1. A processor, comprising:
- a plurality of processor cores for executing a plurality of threads;
  
  a shared storage communicatively coupled to the plurality of processor cores;
  
  a power control unit (PCU) communicatively coupled to the plurality of processors to determine, without any software (SW) intervention, if a thread being performed by a first processor core should be migrated to a second processor core; and
  
  a migration unit, in response to receiving an instruction from the PCU to migrate the thread, to store at least a portion of architectural state of the first processor core in the shared storage and to migrate the thread to the second processor core, without any SW intervention, such that the second processor core can continue executing the thread based on the architectural state from the shared storage without knowledge of the SW.
- View Dependent Claims (2, 3, 4, 5, 6, 7)
- - 2. The processor of claim 1, wherein the stored architectural state include information of advanced programmable interrupt controller (APIC) registers, comprising of a local APIC identifier (ID) register, local vector table registers, an interrupt request register, and an in-service register of the first processor core.
  - 3. The processor of claim 1, wherein the stored architectural state include information of general purpose registers, control registers, and shared model specific registers of the first processor core.
  - 4. The processor of claim 1, wherein the migration unit is further configured to power on the second processor core, restore the stored architectural state of the first processor core in the second processor core, wherein the restoring of the stored architectural state of the first processor core occurs in parallel with storing of at least a portion of micro-architectural state of the first processor core in a local memory of the first processor core, and power off the first processor core after the micro-architectural state has been stored in the local memory, such that the migration of the thread is transparent to the SW that initiated the thread.
  - 5. The processor of claim 1, wherein the migration unit is further configured to block interrupts of the first processor core, and redirect them to the second processor core.
  - 6. The processor of claim 1, wherein the first and second processor cores are of different types of cores.

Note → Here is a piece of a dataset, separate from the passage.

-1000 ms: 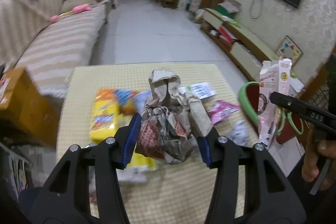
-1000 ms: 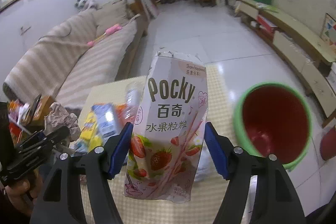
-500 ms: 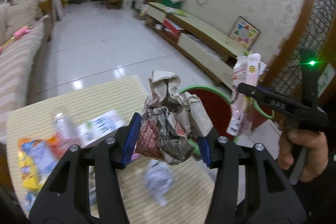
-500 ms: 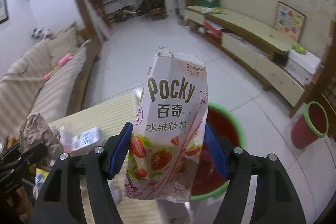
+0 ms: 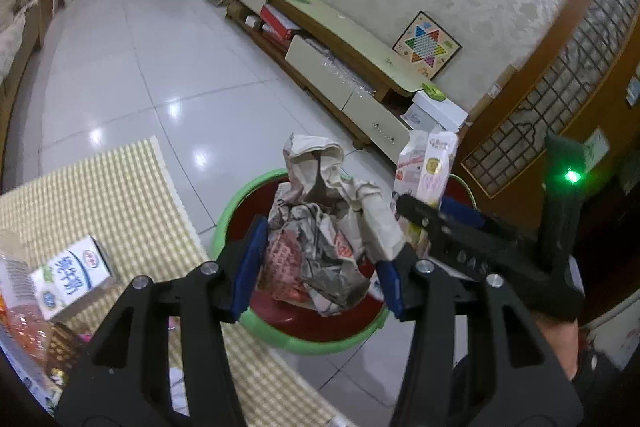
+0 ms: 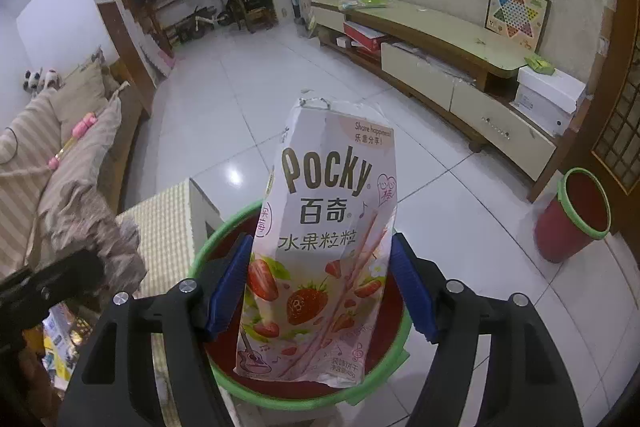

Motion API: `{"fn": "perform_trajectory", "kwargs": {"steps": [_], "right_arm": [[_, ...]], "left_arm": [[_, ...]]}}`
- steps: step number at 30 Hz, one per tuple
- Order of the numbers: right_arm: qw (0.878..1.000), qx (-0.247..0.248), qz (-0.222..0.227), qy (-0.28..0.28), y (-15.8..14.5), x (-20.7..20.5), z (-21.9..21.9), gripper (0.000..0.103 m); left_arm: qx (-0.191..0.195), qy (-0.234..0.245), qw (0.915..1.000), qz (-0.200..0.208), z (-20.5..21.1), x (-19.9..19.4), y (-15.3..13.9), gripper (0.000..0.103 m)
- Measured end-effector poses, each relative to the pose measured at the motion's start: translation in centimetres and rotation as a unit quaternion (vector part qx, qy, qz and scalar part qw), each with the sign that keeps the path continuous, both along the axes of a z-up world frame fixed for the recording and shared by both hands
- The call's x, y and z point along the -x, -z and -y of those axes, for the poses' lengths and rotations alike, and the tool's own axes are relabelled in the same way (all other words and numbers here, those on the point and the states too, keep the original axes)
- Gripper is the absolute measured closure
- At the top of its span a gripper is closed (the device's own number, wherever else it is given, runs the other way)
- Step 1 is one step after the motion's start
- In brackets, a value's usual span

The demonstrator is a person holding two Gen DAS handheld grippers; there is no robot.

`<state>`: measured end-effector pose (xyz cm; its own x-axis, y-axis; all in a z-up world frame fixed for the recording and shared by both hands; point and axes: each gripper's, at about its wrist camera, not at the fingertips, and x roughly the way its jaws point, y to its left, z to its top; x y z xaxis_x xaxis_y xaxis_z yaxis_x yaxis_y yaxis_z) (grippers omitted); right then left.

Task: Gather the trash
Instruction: 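Carry both items over the green bin and open both tools to drop them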

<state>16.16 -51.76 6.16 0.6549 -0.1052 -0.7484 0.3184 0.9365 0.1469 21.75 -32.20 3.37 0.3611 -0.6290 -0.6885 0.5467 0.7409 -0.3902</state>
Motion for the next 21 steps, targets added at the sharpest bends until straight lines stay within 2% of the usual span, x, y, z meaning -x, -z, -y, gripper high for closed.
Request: {"fn": "perform_trajectory", "kwargs": {"steps": [8,9,11,13,14,17,21], "right_arm": [[1.0,0.011,-0.012,0.001,0.9,-1.0,0.1,0.035],[1.0,0.01,-0.014,0.0,1.1,-1.2,0.2,0.034],[1.0,0.015,-0.026,0.001,1.4,-1.4,-0.2,0.031],[0.999,0.025,-0.034,-0.002,1.7,-1.5,-0.5,0.016],[0.999,0.036,-0.032,-0.004,1.6,-1.5,-0.9,0.015],[0.999,0.041,-0.027,-0.005,1.6,-1.3,-1.0,0.007],[0.999,0.038,-0.022,-0.005,1.5,-1.4,-0.9,0.007]], "left_arm": [[-0.02,-0.004,0.9995,-0.022,1.8,-1.2,1.2,0.05],[-0.021,-0.005,0.9995,-0.025,1.9,-1.4,1.3,0.047],[-0.018,-0.008,0.9993,-0.031,2.1,-1.6,1.3,0.029],[-0.013,-0.011,0.9995,-0.028,2.1,-1.5,0.9,0.019],[-0.011,-0.013,0.9995,-0.026,2.1,-1.5,1.0,0.014],[-0.002,-0.023,0.9995,-0.022,1.5,-1.4,0.4,0.006],[-0.004,-0.037,0.9992,-0.012,0.2,-1.1,-0.2,0.005]]}}
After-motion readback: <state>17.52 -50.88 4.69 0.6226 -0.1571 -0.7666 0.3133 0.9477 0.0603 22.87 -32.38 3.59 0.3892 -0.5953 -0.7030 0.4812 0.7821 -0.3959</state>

  - 7. The processor of claim 1, wherein the PCU determines if a thread should be migrated according to scalability of the thread and thermal budget available to the processor.

8. A method, comprising:
- determining, without any software (SW) intervention, if a thread being performed by a first processor core should be migrated to a second processor core; and
  
  storing, in response to determining that the thread should be migrated, at least a portion of architectural state of the first processor core in the shared storage; and
  
  migrating the thread to the second processor core, without any SW intervention, such that the second processor core can continue executing the thread based on the architectural state from the shared storage without knowledge of the SW.
- View Dependent Claims (9, 10, 11, 12, 13, 14)
- - 9. The method of claim 8, wherein the stored architectural state include information of advanced programmable interrupt controller (APIC) registers, comprising of a local APIC identifier (ID) register, local vector table registers, an interrupt request register, and an in-service register of the first processor core.
  - 10. The method of claim 8, wherein the stored architectural state include information of general purpose registers, control registers, and shared model specific registers of the first processor core.
  - 11. The method of claim 8, further comprising powering on the second processor core, restoring the stored architectural state of the first processor core in the second processor core, wherein the restoring of the stored architectural state of the first processor core occurs in parallel with storing of at least a portion of micro-architectural state of the first processor core in a local memory of the first processor core, and powering off the first processor core after the micro-architectural state has been stored in the local memory, such that the migration of the thread is transparent to the SW that initiated the thread.
  - 12. The method of claim 8, further comprising blocking interrupts of the first processor core, and redirecting them to the second processor core.
  - 13. The method of claim 8, wherein the first and second processor cores are of different types of cores.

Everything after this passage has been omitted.